Evinger fully expects to be in a similar position against Kunitskaya again. As a longtime wrestler, her game plan, as it usually does, involves taking Kunitskaya down and winning by TKO or submission from there. There’s a chance Kunitskaya will attempt another armbar and Evinger said she’s not worried about that.

“Realistically, if the ref wouldn't have stepped in, I would have gotten my arm out like I do every single f*cking time in that situation,” Evinger said. “I’m in that position a lot. I’m not in danger there. I’ve got a lot of jiu-jitsu guys like, ‘That’s not the right way to defend an armbar.’ Well, thanks. You do jiu-jitsu, I do MMA. So shut your mouth. There’s a little bit difference of sport here.”

Evinger is as motivated for this fight as she has been in a while, she said.
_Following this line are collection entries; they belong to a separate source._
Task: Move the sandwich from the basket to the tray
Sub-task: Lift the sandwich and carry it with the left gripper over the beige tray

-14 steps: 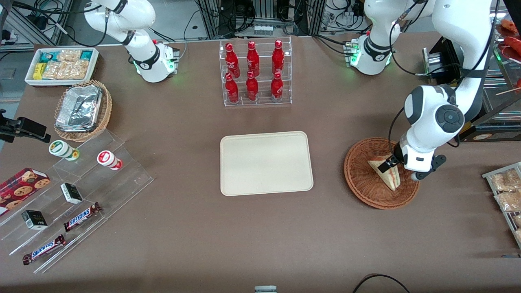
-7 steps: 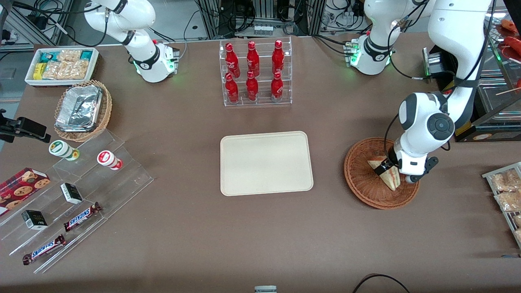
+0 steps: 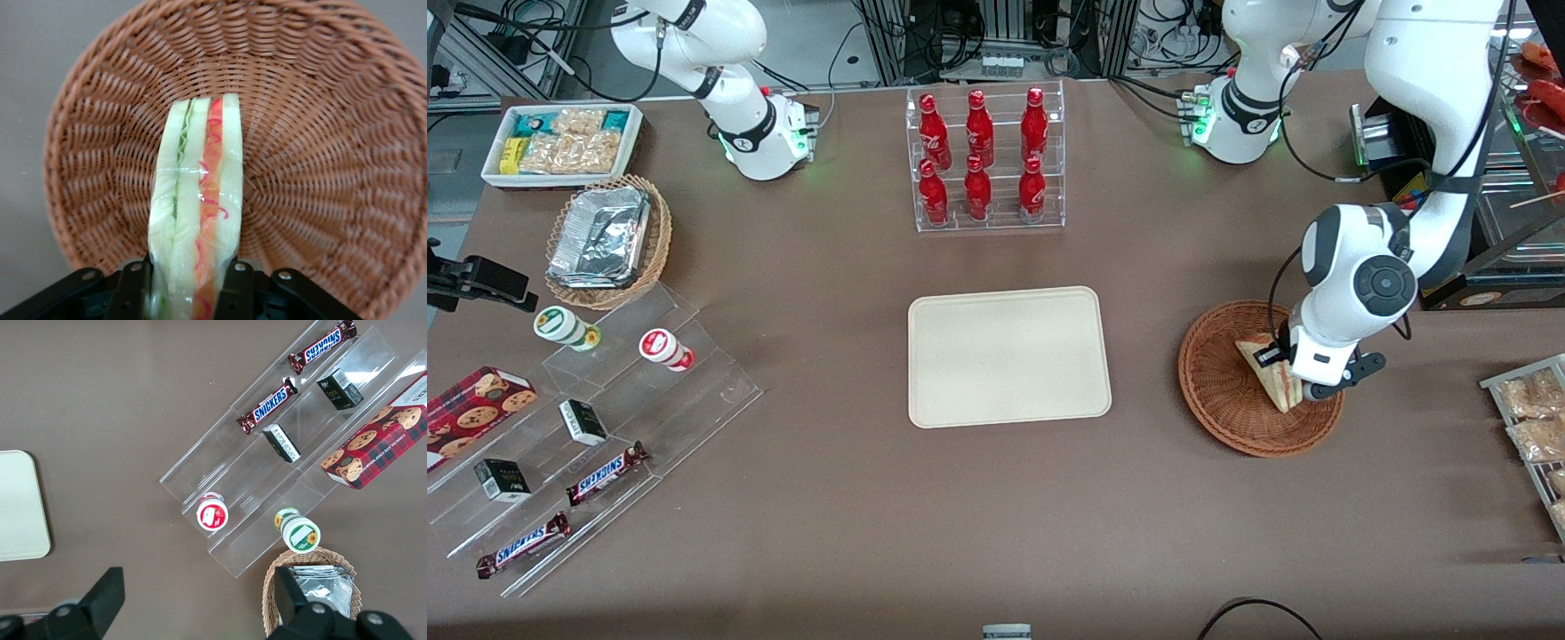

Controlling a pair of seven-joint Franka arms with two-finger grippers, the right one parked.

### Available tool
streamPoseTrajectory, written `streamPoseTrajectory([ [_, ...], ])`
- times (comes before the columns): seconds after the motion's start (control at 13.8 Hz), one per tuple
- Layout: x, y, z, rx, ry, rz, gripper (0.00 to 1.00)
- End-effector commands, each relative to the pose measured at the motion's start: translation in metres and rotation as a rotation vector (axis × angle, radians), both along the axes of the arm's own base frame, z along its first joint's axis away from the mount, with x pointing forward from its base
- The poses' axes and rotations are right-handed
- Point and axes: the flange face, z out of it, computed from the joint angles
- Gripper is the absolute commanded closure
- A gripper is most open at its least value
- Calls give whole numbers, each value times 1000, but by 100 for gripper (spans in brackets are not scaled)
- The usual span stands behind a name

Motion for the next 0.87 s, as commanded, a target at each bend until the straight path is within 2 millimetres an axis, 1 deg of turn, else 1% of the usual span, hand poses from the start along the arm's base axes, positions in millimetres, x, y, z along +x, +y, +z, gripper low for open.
streamPoseTrajectory([
  [0.0, 19, -50, 51, 23, 26, -89, 100],
  [0.07, 28, -72, 63, 17, 19, -112, 100],
  [0.15, 35, -101, 70, 11, 14, -149, 100],
  [0.29, 40, -150, 72, 4, 5, -210, 100],
  [0.44, 38, -194, 66, -31, 4, -190, 100],
  [0.51, 37, -221, 62, -42, 0, -198, 100],
  [0.58, 33, -249, 54, -45, 2, -207, 100],
  [0.73, 28, -290, 30, -40, 11, -195, 100],
  [0.8, 24, -316, 21, -43, 11, -202, 100],
])
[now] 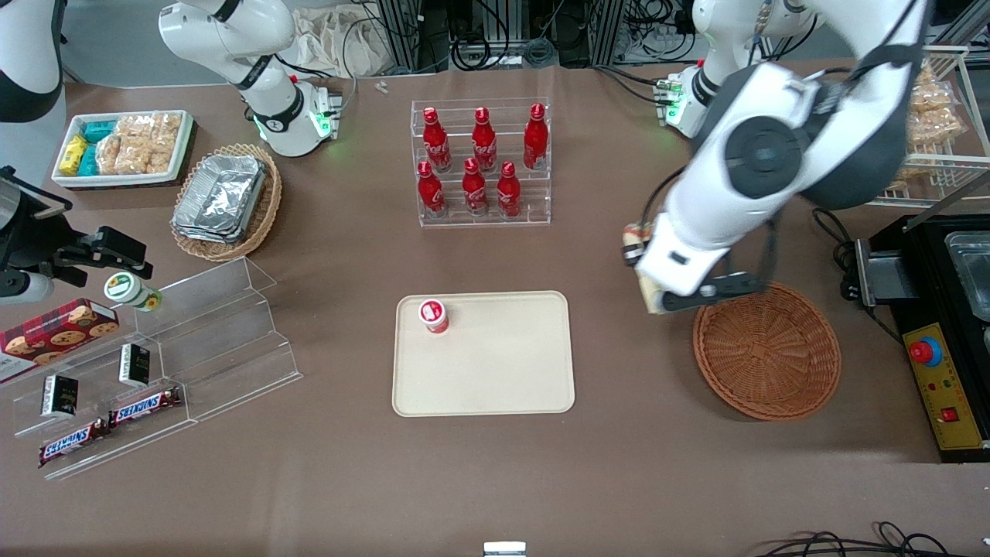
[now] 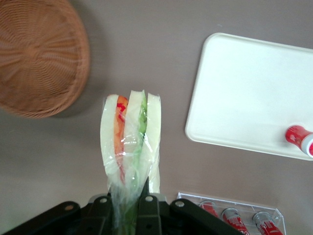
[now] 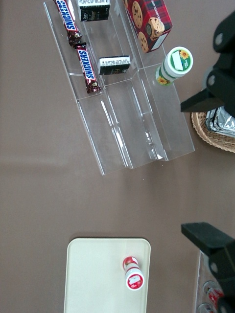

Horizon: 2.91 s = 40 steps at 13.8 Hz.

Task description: Place sandwich from basket to tray

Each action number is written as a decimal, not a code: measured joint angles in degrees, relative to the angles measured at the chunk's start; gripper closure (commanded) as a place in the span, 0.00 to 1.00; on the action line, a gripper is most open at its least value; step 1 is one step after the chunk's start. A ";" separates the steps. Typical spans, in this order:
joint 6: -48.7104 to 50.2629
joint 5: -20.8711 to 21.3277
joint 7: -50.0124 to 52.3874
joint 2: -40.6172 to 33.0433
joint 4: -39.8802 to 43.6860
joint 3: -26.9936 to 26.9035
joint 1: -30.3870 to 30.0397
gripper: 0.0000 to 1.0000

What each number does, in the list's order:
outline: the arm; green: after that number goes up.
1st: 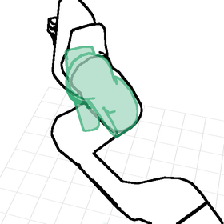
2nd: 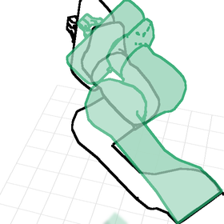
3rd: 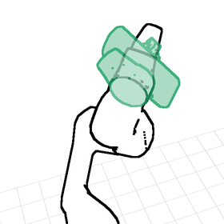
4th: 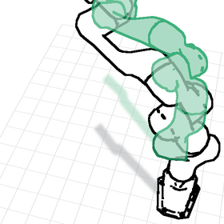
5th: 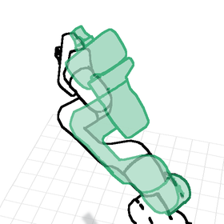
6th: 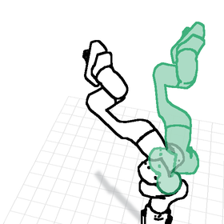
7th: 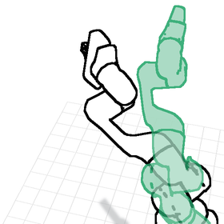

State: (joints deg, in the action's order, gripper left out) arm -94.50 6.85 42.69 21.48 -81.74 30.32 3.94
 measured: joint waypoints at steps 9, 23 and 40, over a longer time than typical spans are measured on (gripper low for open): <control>-24.66 13.23 -0.31 19.94 -0.40 -0.12 8.11 1.00; -25.53 15.01 -0.22 25.07 2.02 -0.13 7.93 0.00; 9.35 6.43 -25.40 -7.16 4.77 -1.28 -13.75 0.00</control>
State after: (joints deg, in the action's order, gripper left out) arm -85.14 13.28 17.28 14.32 -76.98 29.04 -9.81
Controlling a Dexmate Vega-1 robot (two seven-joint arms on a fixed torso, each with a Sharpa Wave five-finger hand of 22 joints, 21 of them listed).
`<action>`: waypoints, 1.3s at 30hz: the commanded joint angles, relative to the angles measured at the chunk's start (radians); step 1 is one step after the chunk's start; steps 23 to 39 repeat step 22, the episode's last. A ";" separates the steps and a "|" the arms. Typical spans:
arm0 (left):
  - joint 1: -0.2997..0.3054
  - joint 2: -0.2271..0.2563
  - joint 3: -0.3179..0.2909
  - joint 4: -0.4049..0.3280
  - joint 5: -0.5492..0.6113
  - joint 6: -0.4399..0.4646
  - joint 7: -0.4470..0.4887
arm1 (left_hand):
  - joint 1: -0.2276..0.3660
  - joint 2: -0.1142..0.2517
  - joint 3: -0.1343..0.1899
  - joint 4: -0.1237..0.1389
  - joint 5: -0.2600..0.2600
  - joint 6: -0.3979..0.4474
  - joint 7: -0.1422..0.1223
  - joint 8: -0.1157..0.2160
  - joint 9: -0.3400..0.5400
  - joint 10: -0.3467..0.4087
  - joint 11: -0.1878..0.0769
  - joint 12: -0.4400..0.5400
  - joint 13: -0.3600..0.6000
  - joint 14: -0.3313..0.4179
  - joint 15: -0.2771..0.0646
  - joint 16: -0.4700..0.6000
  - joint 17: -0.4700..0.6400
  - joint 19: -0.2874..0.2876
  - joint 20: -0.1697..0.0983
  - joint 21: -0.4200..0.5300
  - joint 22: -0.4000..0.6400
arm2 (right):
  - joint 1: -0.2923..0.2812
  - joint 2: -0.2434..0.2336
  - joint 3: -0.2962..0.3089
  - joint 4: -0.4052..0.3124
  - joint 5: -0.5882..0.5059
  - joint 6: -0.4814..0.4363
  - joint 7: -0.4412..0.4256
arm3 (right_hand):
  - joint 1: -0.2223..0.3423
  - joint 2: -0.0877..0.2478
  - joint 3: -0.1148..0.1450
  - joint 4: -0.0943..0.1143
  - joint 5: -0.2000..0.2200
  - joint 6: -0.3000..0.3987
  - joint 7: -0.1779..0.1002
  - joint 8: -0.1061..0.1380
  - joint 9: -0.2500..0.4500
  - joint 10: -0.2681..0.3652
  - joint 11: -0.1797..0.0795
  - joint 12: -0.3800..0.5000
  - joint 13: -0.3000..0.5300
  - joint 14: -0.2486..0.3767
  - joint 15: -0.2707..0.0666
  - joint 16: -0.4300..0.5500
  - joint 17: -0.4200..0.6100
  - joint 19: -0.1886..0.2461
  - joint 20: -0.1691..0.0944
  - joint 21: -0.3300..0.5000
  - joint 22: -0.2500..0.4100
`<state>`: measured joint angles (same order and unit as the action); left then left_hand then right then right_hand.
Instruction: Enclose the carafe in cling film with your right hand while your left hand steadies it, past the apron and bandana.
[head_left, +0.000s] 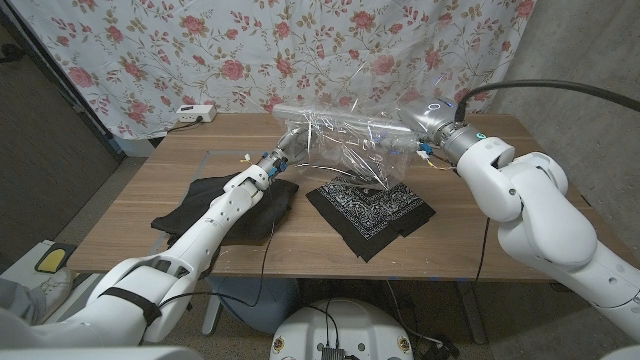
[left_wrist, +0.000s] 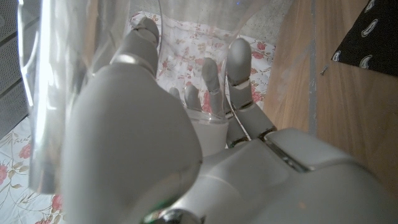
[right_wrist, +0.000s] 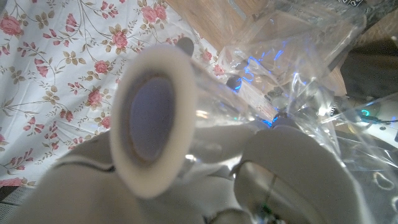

While she is the rightful Invicta champion heading into the bout, she wants to make sure there’s no doubt left when it’s over.

“I do know that she’s still calling herself the Invicta bantamweight champion, which I feel is really disrespectful,” Evinger said. “I know a lot of people felt like I shouldn’t have gotten my belt back, but that just makes no f*cking sense.

“I’m definitely looking forward to smacking the sh*t out of somebody.”